There are a few relatively minor other events on that day. But you can probably see how that particular day, late in those gloomy, gloomy German autumns, has particular relevance. In fact, autumn itself plays an outsized role in the German mind. Germans are gloomy, gloomy people, and the physical decay of the plant life combined with shorter and shorter hours of daylight at a time when the sun won’t peek out behind heavy clouds appears to portend something ominous to happen.

Ever since 1977, when a wave of left-wing terrorism shook West Germany, autumn itself became associated with possible political and societal doom. If you lived through that period (I did at possibly the worst possible time in my life, being old enough to understand something was seriously amiss but not only enough to be able to process it), you’ll remember what a ghastly affair that time was.

Ten years ago, a movement emerged in Germany that in the relatively short period of time since would result in what can only be viewed as a severe crisis of democracy in a number of East German states. People took to the streets to demonstrate against immigration and Islam, styling themselves after the protestors that had brought down the East German regime decades earlier.

Once the refugee crisis and the Covid pandemic hit Germany, the movement only grew, and it attracted any number of  people: fascists, extreme nationalists who aren’t fascists (I know this sounds like a weird distinction), conspiracy theorists, people on the far left of the spectrum who finally found a cause to join to voice their rather primitive anti-American instincts, and those attracted to Vladimir Putin’s fascist russia (it’s not clear where these people fit on the political spectrum, and, frankly, it doesn’t matter).

Please note that the categories aren’t even mutually exclusive. It’s not easy to wrap one’s head around where exactly someone like Sahra Wagenknecht, a politician that formerly was extremely pro-Communist but now routinely spouts fascist talking points, fits. What does matter, though, is that all of these people ultimately want to destroy Germany’s democracy and create something else (which might or might not look like Putin’s russia).

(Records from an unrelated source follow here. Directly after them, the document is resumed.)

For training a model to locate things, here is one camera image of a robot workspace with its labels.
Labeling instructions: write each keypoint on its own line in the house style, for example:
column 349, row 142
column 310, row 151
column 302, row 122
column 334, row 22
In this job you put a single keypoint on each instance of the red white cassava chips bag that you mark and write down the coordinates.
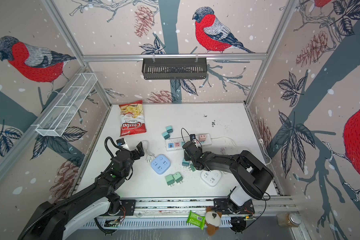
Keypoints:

Even as many of the details here are uniquely German, the basic underlying principle is universal. You can find the same toxic mix of, say, people believing in conspiracy theories while loving Putin in parts of the Republican Party in the US. But of course, things are a little scarier in Germany, because that’s the country that started World War 2 in Europe, the country that is responsible for the Holocaust.

My country. If the above doesn’t contain reasons enough to be gloomy, I don’t know what else you’d need.

Regardless, part of the toxic mix on display by these anti-democratic forces is their open disdain of the media, where anything that even remotely might have something to do with the media — let’s say a camera — makes the holder of said device a person that virulent hatred is directed at (and open violence is often not that far away). So for Felix Adler to take his camera to photograph some of the protestors that still meet regularly is a gutsy move.

“Every Monday evening in Germany ten thousands of people demonstrate,” he writes, “mostly situated in Eastern Germany and not much noticed by the media and the rest of the people, the demonstrators seem to live in a self-affirming parallel world.” The evenings do not provide much like for a camera; but there are things you can do with a flash that carry the potential to throw things into sharp relief.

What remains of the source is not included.